Multimodal distributions usually appear because there are several distinct populations in the underlying data. Breaking down data on dimensions like ASNumber, peak/off-peak, or urban/rural will often allow for clearer interpretation.
In particular, individual ISPs may serve different market niches, implement services using different technologies, or have differing levels of infrastructure investment. Different ISPs operating in the same geographic area may therefore have very different performance characteristics.
Peak/off-peak distinctions are often useful to identify regions or ISPs where peak traffic exceeds some internal infrastructure capacity. Peak hour end-to-end throughput may not match last mile throughput, or off-hour throughput, due to queuing at internal switches during peak traffic times.

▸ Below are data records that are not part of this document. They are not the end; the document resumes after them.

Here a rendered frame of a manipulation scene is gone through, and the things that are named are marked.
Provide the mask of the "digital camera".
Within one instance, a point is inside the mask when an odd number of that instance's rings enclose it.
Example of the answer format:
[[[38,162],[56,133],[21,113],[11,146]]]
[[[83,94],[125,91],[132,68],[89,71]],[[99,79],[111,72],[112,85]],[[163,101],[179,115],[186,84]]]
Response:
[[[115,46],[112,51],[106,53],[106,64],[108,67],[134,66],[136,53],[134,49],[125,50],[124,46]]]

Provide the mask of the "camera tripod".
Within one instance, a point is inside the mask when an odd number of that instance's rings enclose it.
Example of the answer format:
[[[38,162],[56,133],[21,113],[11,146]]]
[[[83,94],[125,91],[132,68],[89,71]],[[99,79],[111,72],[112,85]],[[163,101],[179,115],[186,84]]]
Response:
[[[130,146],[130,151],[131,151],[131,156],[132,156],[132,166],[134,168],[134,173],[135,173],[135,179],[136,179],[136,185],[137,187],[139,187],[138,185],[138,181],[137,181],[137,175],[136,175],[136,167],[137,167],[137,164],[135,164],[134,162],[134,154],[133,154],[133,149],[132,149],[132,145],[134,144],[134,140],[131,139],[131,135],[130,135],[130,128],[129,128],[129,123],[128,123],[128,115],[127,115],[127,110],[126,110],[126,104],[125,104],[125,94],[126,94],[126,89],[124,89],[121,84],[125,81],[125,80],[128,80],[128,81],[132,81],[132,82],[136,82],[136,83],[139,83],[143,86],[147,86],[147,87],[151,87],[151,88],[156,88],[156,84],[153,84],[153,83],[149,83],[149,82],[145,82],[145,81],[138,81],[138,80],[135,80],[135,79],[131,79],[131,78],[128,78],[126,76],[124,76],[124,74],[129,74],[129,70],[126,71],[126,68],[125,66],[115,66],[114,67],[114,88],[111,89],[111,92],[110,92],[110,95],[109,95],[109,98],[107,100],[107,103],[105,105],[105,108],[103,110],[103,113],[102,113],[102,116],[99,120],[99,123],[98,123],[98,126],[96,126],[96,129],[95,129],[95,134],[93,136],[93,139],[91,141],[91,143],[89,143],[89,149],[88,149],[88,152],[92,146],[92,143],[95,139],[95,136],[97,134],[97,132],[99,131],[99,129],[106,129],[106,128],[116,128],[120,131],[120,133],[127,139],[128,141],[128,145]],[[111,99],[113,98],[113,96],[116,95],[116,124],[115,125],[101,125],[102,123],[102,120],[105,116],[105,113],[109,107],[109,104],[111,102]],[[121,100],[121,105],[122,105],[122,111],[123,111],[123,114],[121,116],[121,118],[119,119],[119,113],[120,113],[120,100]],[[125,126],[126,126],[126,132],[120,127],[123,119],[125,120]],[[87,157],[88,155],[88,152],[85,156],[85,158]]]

Use histograms and logarithmic scales
Histograms can clearly illustrate more complex distributions, with long tails, or multiple groupings of fast or slow clients. When providing geographic visualizations, a complementary histogram can provide greater detail about a single geographic area.
Internet performance ranges over many orders of magnitude, and, just as sound levels are measured in dB, internet performance is best represented on log scales. Using linear scales or linear averages over-weights the fastest measurements (or the largest MinRTT values).
If you do wish to calculate averages, and have done your due diligence to account for factors like client bias, sample size, etc. then the average should be calculated in logarithmic space (also known as the geometric mean), and histograms should use logarithmically spaced buckets, usually with 2 to 5 buckets per order of magnitude depending on how many samples are available and how much detail is useful.
Take into account, and compensate for, client bias and population drift
Everything changes - sometimes all at once. Trends in the data evolve from a combination of:
- Internet evolution
- Client population changes
- M-Lab platform or service changes (e.g. shifting from Cubic to BBR congestion control)
In aggregate, any change (to the Internet, client population, or service software) may lead to improving or declining performance measurements. For example, improvement in an area may mean the network is getting better, or it may mean a few very fast clients are running a lot of tests, or that households with fewer options are being squeezed out. Declining overall performance measurements may mean an oversubscribed interconnection point, or actually reflect growth in service in low income markets or rural areas where service is slower.
Researchers should look at client population changes when comparing statistics across different time periods (whether means, medians, or histograms) 1. Aggregate statistics may reflect actual network evolution, or may be dominated by growth in a specific population of clients (e.g. from one fast growing ISP), or changes in the testing behavior of existing clients (e.g. through increased awareness or automated testing).
[ 1 ] The most common way client populations have been identified in research has been using the IP address. This is an imperfect method, and both our team and other researchers are actively working to develop other methods that can be more precise.